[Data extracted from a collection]
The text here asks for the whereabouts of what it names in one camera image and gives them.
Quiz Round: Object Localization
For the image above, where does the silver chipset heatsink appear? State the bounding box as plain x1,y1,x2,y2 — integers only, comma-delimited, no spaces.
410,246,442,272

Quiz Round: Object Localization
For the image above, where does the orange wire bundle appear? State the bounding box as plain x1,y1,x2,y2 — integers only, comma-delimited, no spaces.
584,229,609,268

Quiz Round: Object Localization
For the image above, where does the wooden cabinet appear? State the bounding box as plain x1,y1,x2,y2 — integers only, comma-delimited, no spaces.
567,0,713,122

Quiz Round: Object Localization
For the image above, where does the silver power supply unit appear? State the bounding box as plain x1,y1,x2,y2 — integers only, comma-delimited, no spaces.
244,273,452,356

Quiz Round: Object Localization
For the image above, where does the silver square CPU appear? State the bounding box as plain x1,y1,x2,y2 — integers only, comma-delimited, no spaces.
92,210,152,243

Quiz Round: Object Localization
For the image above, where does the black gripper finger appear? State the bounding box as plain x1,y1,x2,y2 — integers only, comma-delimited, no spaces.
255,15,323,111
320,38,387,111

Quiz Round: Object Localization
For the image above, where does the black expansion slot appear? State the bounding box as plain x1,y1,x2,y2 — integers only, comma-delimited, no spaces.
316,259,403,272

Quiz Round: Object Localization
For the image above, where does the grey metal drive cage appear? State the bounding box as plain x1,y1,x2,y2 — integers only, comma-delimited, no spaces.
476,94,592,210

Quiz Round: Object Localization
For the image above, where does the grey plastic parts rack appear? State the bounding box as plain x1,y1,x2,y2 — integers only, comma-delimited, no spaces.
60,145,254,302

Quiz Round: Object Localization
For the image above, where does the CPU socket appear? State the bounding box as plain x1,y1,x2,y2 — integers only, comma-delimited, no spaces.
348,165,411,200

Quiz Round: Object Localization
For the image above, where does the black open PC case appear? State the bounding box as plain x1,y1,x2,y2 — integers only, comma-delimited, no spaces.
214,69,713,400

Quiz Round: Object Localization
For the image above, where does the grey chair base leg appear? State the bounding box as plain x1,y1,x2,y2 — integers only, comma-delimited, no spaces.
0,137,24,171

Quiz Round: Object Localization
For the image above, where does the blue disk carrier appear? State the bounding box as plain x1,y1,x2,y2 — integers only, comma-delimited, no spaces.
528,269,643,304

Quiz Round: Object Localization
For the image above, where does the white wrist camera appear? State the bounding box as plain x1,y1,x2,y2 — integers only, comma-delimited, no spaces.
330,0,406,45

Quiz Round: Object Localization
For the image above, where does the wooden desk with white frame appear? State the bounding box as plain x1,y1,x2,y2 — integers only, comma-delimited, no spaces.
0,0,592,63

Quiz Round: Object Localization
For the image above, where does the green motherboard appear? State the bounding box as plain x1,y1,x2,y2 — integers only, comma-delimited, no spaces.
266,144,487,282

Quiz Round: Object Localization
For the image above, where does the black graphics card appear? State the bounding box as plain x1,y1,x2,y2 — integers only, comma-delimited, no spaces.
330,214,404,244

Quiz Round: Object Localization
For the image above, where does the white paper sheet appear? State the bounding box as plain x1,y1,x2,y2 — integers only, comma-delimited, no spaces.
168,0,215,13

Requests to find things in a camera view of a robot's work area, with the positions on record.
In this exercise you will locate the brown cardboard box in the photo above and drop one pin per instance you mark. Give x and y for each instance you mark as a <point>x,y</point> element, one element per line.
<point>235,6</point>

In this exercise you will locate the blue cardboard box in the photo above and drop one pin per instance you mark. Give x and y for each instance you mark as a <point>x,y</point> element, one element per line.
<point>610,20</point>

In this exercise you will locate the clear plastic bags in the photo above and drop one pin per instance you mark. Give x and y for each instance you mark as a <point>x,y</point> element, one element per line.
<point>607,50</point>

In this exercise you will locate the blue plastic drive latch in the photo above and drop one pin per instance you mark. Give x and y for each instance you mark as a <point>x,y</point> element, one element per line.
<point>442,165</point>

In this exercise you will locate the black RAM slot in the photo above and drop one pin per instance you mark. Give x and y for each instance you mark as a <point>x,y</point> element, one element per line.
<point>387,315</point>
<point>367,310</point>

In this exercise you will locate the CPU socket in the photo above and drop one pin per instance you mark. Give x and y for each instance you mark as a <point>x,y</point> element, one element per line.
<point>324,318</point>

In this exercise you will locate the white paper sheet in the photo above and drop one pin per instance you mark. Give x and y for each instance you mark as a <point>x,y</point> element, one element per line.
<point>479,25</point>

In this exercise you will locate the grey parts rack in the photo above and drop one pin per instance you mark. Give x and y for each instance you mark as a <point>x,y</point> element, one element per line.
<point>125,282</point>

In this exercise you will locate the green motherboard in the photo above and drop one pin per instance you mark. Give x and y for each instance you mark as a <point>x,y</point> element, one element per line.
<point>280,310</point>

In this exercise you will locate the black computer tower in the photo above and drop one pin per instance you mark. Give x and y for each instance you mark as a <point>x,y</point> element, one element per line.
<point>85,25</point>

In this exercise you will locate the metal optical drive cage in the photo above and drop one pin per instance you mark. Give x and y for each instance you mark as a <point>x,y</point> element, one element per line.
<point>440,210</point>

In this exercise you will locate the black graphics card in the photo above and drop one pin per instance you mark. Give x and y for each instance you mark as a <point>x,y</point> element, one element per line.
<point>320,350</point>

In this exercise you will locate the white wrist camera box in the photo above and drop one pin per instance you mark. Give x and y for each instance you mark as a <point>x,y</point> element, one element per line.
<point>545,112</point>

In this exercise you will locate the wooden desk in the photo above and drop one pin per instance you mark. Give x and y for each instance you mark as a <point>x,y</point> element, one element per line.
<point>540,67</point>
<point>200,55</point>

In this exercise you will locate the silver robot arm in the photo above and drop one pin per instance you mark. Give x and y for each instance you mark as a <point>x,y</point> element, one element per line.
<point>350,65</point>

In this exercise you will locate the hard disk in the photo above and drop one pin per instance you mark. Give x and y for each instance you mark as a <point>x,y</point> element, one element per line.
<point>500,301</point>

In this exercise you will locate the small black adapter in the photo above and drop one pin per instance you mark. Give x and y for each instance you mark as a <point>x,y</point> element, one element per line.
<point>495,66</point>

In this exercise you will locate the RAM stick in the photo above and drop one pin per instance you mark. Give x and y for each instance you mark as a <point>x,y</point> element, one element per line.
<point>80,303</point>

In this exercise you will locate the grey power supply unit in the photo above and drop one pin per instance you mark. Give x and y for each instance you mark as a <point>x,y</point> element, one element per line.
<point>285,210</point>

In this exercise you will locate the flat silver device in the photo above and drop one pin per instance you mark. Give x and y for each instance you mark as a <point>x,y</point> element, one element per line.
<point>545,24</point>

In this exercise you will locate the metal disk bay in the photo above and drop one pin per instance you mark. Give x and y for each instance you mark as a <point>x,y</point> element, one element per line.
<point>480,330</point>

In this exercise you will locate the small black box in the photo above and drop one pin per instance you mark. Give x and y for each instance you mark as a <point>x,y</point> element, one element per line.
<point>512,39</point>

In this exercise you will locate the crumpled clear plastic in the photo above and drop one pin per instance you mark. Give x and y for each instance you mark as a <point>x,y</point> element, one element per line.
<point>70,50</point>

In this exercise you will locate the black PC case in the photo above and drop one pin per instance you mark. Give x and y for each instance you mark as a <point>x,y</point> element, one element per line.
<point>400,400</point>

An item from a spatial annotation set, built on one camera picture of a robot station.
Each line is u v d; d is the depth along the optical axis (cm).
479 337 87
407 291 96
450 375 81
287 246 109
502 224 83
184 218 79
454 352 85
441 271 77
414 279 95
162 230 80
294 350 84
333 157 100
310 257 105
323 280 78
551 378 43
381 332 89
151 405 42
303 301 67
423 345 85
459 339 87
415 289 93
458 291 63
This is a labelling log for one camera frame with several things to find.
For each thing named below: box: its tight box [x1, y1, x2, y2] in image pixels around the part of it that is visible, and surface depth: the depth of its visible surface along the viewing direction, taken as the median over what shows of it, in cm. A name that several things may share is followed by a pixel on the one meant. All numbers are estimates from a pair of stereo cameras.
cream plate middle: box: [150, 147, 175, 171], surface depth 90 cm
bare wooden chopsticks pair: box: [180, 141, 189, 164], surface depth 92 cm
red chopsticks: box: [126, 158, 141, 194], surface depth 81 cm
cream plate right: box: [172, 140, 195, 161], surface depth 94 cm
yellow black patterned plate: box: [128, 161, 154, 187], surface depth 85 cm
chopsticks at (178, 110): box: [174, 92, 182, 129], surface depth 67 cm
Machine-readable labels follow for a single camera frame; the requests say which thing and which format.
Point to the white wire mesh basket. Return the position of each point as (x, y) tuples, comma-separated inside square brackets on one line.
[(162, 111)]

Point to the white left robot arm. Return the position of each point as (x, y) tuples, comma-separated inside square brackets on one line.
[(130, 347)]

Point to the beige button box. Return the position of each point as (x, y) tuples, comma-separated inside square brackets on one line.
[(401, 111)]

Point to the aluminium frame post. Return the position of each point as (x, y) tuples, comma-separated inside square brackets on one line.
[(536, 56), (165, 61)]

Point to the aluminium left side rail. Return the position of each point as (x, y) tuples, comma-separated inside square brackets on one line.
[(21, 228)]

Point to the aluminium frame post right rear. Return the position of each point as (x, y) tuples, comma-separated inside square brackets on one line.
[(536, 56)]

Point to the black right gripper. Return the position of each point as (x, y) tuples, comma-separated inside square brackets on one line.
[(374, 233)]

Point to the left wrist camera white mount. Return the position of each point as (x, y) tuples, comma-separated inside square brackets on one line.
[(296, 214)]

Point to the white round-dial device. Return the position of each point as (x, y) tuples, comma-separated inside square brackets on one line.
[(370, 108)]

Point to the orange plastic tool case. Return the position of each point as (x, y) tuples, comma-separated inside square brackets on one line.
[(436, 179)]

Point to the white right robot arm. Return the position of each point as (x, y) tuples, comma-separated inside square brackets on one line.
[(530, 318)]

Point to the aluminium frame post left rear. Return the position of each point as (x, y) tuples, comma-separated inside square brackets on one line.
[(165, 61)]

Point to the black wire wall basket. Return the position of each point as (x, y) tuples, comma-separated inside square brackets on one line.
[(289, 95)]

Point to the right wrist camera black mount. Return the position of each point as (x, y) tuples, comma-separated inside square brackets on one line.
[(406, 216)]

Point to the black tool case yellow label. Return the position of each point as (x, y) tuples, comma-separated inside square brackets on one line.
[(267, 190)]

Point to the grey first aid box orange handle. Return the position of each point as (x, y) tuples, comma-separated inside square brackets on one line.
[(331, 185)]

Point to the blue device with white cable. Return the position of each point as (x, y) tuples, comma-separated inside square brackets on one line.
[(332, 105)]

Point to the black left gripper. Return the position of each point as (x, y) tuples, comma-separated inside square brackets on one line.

WHAT NEEDS TO BE DONE: When the line with "<point>400,400</point>" is reached in the data above, start copying there, and copy each line exactly until the line with "For each thing" has been copied; copy nothing else.

WRITTEN SOLUTION:
<point>400,400</point>

An item from a spatial annotation set, built on one camera picture of a robot station.
Each line is u v d; d is the depth along the optical axis (cm).
479 337 87
407 291 96
450 375 81
287 246 109
502 224 83
184 218 79
454 352 85
441 271 77
414 279 95
162 230 80
294 350 84
333 157 100
310 257 105
323 280 78
551 378 43
381 332 89
151 405 42
303 301 67
423 345 85
459 339 87
415 289 93
458 291 63
This is a labelling log for one camera frame with several things to find.
For each thing named below: box: its tight box [x1, y1, x2, y2] in image pixels around the part of it that is visible, and surface depth: the depth of its visible surface along the viewing direction, taken as the median over what shows of it, in cm. A name that several things may share is followed by a pixel on the one meant. All numbers are estimates from a pair of stereo cameras.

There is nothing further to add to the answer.